= Henry Bridges (clockmaker) =

Henry Bridges (1697–1754) was a carpenter, showman and clockmaker of Waltham Abbey, England. He was father of James Bridges, architect and engineer.
Henry is famous as the builder of the giant clock, the Microcosm. He is buried with his wife in the churchyard of Waltham Abbey, the largest monument there, which was restored several years ago by a local clockmaker. The clock was on tour from 1733 until 1775 and was seen by thousands of people in England, Ireland, Scotland, The West Indies, and North America including George Washington and Richard Edgeworth who wrote an account of it in his memoirs. All trace had been lost of it until found in the 1920s in Paris. The astronomical part is now on display in the British Museum.
Henry Married Sarah Trevise, whose family provided him with a large house in Waltham Abbey. In his will of 1754 he left a number of properties in and around Waltham Cross. There is a similar mystery about his son's work history before his arrival in Bristol. James was a highly talented architect and civil engineer who claimed he was taught by his father and that he had seen the works of the ancients, suggesting he had done the Grand Tour. Given the closeness of Waltham Abbey Gunpowder Works, it is possible the Bridges family were involved in the very lucrative secretive business of gunpowder manufacture.

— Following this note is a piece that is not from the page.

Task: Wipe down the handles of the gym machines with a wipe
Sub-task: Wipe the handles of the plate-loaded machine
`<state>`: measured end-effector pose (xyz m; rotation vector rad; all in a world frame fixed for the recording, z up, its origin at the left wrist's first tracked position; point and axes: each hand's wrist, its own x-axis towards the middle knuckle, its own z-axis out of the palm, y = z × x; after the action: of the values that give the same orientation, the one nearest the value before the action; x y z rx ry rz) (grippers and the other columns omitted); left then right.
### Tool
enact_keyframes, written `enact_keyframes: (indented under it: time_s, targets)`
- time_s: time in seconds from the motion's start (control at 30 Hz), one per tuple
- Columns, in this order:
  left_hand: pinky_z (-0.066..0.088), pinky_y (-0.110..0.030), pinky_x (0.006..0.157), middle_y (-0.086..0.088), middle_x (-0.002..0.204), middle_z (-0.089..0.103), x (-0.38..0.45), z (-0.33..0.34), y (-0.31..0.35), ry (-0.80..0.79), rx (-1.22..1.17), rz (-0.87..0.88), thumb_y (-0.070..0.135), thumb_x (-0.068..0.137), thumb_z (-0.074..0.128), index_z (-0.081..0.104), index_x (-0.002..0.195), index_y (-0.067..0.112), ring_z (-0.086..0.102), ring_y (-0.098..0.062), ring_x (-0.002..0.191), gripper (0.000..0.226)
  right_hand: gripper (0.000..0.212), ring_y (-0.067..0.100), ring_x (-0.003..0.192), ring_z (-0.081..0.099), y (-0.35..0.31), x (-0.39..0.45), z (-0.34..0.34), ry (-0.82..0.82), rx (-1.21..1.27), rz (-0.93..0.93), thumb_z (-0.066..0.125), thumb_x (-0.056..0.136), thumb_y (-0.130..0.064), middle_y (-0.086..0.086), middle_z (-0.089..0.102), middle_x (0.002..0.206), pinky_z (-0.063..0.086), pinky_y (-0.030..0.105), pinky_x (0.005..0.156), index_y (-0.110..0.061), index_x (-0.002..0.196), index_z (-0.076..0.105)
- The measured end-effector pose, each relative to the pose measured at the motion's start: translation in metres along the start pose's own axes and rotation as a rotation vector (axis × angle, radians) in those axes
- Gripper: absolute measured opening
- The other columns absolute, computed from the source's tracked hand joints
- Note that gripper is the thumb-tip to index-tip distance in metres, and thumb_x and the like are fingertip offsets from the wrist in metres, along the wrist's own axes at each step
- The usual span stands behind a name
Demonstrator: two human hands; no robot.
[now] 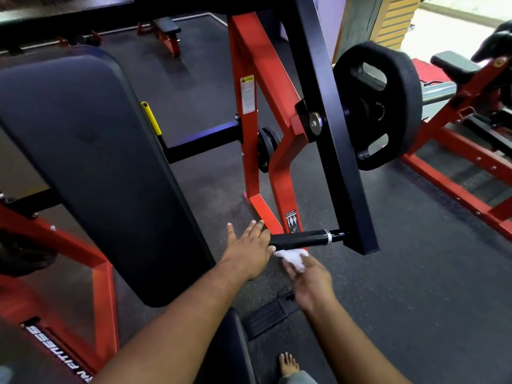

The design was incredibly complex, the only similar monumental clock was by Jacob Lovelace of Exeter, suggesting some form of links with and inspiration from the Christian Church. It also coincided with European automata arriving to tour, some of which were fraudulent, so the Microcosm demonstrated Britain at the time, but also inspired viewers to learn and improve their skills, to recover what had been lost in the Reformation and Civil War. It was an important demonstration piece, and part of a world of touring science and technology which filled the absence of royal and aristocratic patronage.